Тхэн сидел на корточках и испуганно смотрел на меня во все глаза.
- Сахим, - пролепетал он, - я только хотел...
- Даже если буду умирать, - отрезал я, - не смей прикасаться ко мне!
Отдышавшись, я хлебнул из термоса тонизирующего напитка и поднялся.
- Помоги мне, - примирительно буркнул я Тхэну, и его лицо вновь озарилось улыбкой. Бог мой, какие великолепные слуги получились бы из пиренитов, если бы не их экстрасенсорика!
Мы сняли часть груза с ведущего долгоноса и распределили его на двух других. Затем я достал спальник, сложил его вчетверо и затолкал в ложбину между средне- и заднегрудью первого долгоноса.
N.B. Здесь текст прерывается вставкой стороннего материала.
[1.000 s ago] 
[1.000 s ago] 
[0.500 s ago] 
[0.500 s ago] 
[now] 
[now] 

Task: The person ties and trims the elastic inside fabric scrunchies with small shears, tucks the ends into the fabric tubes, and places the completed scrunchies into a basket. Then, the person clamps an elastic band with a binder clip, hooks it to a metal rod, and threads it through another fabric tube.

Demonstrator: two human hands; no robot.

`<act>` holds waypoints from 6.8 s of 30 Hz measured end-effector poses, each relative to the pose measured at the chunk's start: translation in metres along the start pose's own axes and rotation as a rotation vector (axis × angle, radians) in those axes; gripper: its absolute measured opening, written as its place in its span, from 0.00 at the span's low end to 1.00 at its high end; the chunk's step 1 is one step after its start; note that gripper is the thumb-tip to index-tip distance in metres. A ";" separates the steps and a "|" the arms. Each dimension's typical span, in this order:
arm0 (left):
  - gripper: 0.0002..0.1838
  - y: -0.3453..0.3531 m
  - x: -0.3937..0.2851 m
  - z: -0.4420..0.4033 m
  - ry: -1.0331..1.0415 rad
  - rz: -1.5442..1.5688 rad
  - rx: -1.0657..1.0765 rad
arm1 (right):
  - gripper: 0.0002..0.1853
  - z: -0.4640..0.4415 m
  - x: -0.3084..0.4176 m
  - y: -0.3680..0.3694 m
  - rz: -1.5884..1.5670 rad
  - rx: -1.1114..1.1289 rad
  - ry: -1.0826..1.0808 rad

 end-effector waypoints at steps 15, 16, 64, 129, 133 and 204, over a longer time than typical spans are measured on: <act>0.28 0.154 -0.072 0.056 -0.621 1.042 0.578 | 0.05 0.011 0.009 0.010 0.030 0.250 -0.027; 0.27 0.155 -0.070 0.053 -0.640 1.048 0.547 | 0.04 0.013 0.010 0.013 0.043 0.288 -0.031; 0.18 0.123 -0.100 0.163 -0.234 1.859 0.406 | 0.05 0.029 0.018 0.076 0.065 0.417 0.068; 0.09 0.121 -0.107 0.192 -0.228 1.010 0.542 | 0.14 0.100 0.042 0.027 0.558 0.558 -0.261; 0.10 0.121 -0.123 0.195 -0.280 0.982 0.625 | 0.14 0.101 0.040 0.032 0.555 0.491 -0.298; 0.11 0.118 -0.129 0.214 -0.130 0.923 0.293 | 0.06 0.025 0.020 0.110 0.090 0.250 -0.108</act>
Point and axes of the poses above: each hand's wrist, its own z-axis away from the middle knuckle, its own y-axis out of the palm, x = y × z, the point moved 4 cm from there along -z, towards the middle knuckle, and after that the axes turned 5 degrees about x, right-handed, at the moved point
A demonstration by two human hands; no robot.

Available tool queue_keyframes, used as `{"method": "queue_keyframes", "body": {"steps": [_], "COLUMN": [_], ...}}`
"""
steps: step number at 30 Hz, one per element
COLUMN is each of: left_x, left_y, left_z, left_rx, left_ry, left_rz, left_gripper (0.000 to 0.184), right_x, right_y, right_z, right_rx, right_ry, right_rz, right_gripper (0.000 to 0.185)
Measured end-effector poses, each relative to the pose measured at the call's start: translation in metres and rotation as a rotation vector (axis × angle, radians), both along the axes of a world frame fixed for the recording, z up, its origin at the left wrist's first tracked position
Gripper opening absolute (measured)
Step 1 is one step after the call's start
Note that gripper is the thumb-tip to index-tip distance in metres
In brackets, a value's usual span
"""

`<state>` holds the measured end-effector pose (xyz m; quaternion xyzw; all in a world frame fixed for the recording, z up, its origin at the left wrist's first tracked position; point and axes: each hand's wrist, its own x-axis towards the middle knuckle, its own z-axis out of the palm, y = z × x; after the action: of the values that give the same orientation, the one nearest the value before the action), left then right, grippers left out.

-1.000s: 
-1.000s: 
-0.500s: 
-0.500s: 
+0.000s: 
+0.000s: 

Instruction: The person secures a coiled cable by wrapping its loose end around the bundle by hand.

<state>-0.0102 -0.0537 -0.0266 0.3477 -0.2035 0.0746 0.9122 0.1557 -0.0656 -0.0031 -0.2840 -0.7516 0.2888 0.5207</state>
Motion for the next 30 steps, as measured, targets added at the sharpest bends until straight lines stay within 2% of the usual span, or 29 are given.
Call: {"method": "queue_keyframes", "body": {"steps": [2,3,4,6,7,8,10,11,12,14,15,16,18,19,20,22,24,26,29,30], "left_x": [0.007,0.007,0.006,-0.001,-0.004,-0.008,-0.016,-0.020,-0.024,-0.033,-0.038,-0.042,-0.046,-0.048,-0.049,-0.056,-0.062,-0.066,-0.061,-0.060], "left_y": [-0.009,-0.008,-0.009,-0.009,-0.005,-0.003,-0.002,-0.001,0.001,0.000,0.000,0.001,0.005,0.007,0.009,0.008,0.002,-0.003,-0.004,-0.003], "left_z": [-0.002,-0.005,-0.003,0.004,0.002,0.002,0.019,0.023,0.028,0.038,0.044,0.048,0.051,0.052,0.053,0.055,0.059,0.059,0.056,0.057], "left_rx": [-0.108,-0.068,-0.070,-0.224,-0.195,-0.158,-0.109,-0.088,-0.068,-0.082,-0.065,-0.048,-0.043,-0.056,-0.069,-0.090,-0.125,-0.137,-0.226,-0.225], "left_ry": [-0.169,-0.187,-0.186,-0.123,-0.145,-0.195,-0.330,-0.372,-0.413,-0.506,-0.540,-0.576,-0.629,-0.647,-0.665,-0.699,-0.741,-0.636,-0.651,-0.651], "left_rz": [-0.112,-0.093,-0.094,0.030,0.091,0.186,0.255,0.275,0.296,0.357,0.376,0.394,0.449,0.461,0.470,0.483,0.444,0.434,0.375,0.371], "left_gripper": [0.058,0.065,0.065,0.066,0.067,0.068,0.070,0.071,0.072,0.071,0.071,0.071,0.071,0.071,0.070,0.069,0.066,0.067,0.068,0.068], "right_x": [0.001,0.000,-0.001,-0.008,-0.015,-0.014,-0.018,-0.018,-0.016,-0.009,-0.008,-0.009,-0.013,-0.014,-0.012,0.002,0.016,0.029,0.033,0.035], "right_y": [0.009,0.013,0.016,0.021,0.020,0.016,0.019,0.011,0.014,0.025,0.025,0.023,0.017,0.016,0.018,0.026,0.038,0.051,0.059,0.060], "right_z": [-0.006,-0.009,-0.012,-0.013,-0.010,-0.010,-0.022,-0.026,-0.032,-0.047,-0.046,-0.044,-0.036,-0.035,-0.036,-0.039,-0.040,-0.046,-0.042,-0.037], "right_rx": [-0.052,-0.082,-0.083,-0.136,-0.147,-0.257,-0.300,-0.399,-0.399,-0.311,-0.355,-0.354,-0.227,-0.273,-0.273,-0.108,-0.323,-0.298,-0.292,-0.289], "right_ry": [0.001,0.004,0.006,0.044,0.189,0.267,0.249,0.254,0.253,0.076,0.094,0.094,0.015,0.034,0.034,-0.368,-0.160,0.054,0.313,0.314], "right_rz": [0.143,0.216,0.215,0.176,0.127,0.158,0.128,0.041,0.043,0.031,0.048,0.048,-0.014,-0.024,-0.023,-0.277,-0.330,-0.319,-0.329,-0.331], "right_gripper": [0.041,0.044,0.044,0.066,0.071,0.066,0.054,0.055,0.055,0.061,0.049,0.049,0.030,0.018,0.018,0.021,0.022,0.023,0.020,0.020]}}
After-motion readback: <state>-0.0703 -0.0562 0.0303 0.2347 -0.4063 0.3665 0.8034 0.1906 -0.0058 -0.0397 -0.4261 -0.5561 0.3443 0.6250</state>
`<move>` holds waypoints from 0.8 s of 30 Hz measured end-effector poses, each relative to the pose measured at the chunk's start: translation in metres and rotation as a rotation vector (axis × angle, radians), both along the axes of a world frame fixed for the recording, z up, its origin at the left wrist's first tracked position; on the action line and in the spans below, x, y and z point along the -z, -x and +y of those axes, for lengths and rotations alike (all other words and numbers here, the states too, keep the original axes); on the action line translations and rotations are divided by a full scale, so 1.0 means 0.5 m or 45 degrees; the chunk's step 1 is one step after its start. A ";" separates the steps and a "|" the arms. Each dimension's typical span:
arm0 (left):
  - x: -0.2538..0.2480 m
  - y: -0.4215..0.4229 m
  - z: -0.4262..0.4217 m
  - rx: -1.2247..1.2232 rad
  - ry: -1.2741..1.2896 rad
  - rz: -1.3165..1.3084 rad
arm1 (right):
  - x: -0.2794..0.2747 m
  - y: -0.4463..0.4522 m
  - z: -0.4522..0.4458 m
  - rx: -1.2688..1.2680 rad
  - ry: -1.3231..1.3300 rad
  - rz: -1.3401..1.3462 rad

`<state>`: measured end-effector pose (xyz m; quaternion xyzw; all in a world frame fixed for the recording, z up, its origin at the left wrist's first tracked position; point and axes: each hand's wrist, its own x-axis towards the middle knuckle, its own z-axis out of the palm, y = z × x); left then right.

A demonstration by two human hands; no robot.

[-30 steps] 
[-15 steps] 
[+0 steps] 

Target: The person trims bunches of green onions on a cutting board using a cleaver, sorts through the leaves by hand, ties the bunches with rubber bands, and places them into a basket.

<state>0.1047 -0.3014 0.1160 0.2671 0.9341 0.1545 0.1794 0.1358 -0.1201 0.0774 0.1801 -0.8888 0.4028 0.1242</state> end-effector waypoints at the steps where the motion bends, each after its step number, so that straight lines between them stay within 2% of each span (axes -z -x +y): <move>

Седло с виду получилось неплохим - даже со спинкой, роль которой выполняли атрофированные сочления подрезанных крыльев.
Когда я взобрался на долгоноса и уселся в импровизированное седло, челюсть у Тхэна отпала. Никогда пирениты не использовали долгоносов, как верховых животных. Я поёрзал на спальнике, проверяя устойчивость. Вроде бы ничего, только рукам ухватиться не за что. Тогда я отстегнул от тюка пару крепёжных полос и приторочил их к атрофировавшимся сочлениям крыльев наподобие ремней безопасности.
- Трогай, - сказал я Тхэну.
И наш маленький караван пошёл. Вид едущего верхом на долгоносе человека привёл Тхэна в неописуемый восторг. Он заливисто смеялся, забегал то с одной стороны долгоноса, то с другой, чтобы поглазеть на меня с разных точек, восторженно хлопал себя по бедрам, приседал... Но я мог дать голову на отсечение, что сам он никогда не усядется на моё место. Вещи и действия, выходящие за рамки обыденной повседневной жизни пиренитов, были для него табу.
Мне приходилось ездить на лошадях и слонах на Земле, на длинноногах на Миснере, на бородавчатах на Истре, но всё это не шло ни в какое сравнение с ездой на долгоносах. Они были рождены для верховой езды. Плавный, постоянный ход, с небольшим покачиванием, когда местность становилась особенно неровной. Просто чудо, а не животные!
Наконец я смог посмотреть по сторонам. Растительность в верховьях Нунхэн практически отсутствовала. Лишь изредка на скалах встречались чахлые, почти безлистые кустики, да на пологих берегах у воды некоторые валуны кое-где подёрнула тонкая жёлтая корка плесени. Зато рыбы в реке было много. В редких заводях на мелководье вода то и дело всплёскивалась, и по её поверхности расходились концентрические круги.
Некоторое время я рассматривал в бинокуляры окружающие скалы, но ничего интересного не обнаружил. Потрескавшиеся граниты, базальты, слоёные пироги карбонатных отложений. Голые, выгоревшие на солнце, разрушенные эрозией. Пирена была на миллиард лет младше Земли, но отсутствие океанов, насыщавших атмосферу влагой, не позволяло Пирене наложить макияж из почвы и растительности на свои морщины, и она быстро состарилась.